54 min | Documentary, Adventure, Western
Directors: Andres Caballero, Sofian Khan
In the quiet, bucolic Patagonian countryside in the town of Bahia Murta with 587 inhabitants we meet Eraldo Pacheco, a thoughtful man who has recently arrived at a momentous decision. “Things are worse here than ever,” Eraldo tells his father and family as he announces his plan to move to the United States to fulfill a three-year contract tending sheep almost 6,000 miles away in rural Idaho. In this observational documentary of impressive beauty and painterly cinematic images the imbalance of economic forces is seen in high relief.

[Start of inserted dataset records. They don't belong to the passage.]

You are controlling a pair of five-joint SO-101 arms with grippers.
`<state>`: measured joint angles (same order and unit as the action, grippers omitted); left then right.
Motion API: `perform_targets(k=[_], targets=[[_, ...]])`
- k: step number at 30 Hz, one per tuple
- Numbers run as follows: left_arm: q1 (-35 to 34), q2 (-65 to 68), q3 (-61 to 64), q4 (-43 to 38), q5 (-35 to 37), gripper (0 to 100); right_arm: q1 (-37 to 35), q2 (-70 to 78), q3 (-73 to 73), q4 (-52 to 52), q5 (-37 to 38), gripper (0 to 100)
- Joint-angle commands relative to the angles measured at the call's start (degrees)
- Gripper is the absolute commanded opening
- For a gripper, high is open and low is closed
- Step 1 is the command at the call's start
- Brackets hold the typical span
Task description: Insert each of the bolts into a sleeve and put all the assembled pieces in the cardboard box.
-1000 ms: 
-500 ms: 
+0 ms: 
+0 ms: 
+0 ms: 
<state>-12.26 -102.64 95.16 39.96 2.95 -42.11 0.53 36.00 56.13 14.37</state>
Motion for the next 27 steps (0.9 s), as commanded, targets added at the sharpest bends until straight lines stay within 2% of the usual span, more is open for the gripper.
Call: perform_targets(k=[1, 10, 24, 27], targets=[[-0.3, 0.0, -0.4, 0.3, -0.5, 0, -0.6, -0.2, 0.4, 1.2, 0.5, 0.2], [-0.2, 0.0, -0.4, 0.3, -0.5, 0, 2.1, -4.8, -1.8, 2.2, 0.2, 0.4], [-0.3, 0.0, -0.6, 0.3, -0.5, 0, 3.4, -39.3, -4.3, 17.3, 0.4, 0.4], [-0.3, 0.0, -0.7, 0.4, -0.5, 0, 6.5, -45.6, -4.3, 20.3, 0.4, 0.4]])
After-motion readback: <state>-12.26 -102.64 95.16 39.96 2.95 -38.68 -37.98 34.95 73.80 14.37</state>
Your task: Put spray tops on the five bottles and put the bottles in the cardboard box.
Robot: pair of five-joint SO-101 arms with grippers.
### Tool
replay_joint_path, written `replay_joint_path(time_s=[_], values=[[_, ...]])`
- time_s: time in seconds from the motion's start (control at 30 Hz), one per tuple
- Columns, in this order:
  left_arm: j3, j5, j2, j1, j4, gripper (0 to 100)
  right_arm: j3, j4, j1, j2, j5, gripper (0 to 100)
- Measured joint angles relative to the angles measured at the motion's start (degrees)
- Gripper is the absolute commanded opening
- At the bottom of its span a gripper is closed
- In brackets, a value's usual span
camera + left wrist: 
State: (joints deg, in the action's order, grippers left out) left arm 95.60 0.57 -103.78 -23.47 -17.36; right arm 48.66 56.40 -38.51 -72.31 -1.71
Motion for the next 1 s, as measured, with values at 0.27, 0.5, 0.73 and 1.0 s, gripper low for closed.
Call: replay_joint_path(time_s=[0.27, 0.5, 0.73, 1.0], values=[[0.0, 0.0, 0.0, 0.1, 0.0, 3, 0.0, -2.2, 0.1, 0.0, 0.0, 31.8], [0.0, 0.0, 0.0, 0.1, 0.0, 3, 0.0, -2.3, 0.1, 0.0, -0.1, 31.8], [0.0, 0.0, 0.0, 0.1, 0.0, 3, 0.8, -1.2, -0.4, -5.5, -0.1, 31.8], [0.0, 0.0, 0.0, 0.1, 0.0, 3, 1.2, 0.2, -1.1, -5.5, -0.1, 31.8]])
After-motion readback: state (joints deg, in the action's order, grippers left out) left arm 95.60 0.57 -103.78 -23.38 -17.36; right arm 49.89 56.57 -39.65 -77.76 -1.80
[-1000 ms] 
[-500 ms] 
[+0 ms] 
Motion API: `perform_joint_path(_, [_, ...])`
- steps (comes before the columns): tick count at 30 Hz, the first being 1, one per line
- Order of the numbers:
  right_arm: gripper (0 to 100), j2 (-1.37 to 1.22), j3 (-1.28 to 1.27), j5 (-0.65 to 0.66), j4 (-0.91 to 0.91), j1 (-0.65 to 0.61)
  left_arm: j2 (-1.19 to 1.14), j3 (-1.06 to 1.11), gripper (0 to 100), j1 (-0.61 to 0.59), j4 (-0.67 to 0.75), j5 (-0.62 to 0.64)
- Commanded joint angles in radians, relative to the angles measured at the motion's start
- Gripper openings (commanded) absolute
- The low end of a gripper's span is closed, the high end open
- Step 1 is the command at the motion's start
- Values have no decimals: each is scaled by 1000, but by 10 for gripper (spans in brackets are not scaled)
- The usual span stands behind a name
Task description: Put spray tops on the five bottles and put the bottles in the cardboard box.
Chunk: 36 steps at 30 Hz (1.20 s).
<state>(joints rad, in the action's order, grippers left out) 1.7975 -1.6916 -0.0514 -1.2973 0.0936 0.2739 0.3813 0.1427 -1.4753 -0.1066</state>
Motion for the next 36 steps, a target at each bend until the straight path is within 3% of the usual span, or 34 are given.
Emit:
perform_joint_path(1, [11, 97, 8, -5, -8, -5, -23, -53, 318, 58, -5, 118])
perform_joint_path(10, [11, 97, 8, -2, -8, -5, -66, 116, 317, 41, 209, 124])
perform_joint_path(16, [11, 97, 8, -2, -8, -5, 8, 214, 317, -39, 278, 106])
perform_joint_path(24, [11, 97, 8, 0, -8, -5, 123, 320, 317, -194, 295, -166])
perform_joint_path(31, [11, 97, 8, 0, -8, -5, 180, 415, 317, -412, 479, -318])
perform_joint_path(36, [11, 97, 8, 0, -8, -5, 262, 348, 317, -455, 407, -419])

With poetic subtlety the film speaks to the economic fragility of these remote and rural communities in South America as well as the precarious and fickle agricultural economy up north. Once in Salt Lake City, Utah, we meet Jhonny Qispe, from Peru, who also made the trek up north and who also left a wife and two children behind.
Peaceful, meditative scenes envelop the viewer – vast desert, steep mountains, winter’s terrain and thousands of sheep belie the angst of the economic woes that cause a separation between a man and his beloved, his elders, his children, and the spiritual majesty of his homeland. Jhonny is also deeply invested in being a provider for his family. But what might seem like a pastoral, nomadic life is a lonely and tough existence.
While Eraldo is up north, he continues to fret about not being in Chile tending to his family, especially his elderly parents. Did he make the right choice?